Only lines holding the word "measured" are needed; copy each of them from the material.

────

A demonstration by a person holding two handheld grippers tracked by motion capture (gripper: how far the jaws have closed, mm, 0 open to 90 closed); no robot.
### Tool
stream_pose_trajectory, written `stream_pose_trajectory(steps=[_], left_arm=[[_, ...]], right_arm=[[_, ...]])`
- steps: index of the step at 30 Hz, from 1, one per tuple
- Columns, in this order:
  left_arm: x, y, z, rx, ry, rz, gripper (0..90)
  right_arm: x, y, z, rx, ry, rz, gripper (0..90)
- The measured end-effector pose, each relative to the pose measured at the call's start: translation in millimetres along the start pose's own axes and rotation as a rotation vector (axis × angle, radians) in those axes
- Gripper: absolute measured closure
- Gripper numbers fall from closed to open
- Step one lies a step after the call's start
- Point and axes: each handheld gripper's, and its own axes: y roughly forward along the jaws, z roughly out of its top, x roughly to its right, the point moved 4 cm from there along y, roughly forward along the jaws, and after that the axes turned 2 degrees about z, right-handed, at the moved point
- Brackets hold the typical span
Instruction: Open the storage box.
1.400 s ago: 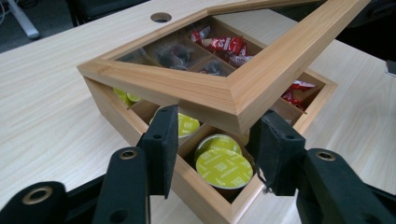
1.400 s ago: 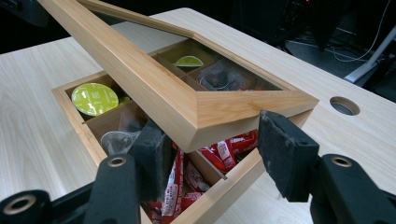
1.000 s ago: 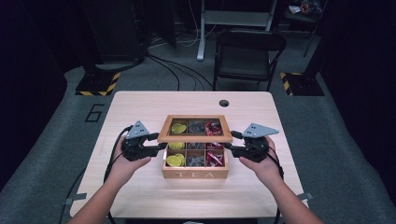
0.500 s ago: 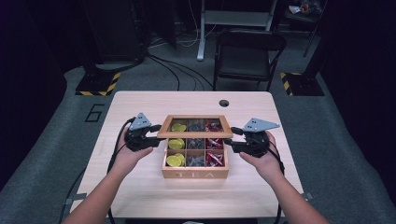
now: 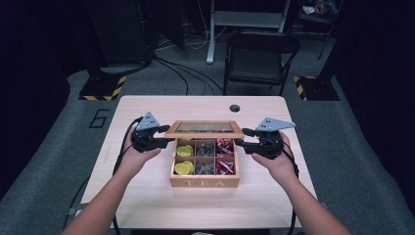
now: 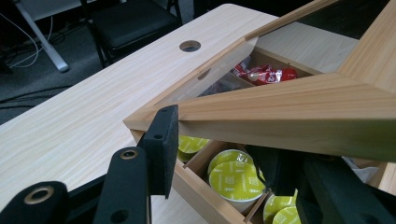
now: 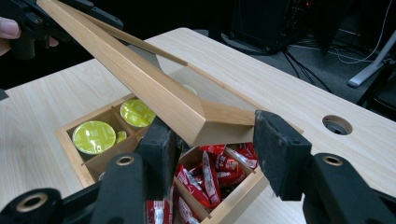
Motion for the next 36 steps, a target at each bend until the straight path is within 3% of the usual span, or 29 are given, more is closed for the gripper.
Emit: stream_pose_trajectory(steps=[16, 28, 35, 36], left_arm=[[-7.7, 2.6, 11.1, -0.007, -0.026, 0.009, 55.4], [-14.2, 4.2, 19.0, 0.002, -0.053, 0.001, 55.8], [-18.3, 5.5, 24.2, 0.013, -0.085, 0.002, 56.3], [-19.2, 6.0, 24.9, 0.021, -0.084, 0.007, 56.3]], right_arm=[[16.3, 4.5, 2.0, -0.001, 0.011, -0.027, 49.5], [28.1, 28.2, -1.4, -0.022, -0.048, -0.054, 50.3], [39.2, 41.3, -1.7, -0.016, -0.023, -0.071, 50.3], [41.0, 43.3, -2.1, -0.018, -0.039, -0.069, 50.3]])
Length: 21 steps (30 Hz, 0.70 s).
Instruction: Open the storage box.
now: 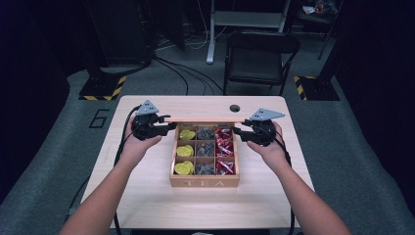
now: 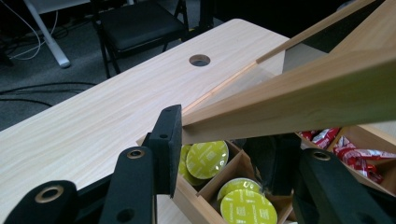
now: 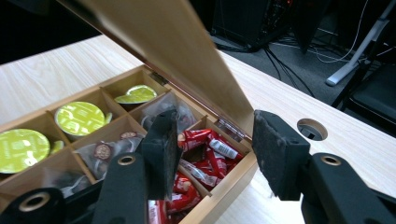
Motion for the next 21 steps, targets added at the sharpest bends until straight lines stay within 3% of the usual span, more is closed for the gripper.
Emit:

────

[Exercise response]
- The measured end-effector pose, each relative to the pose measured at the call's start: translation in millimetres along the start pose's own axes and rotation as a rotation vector (axis × angle, radians) in those axes
- Gripper: absolute measured closure

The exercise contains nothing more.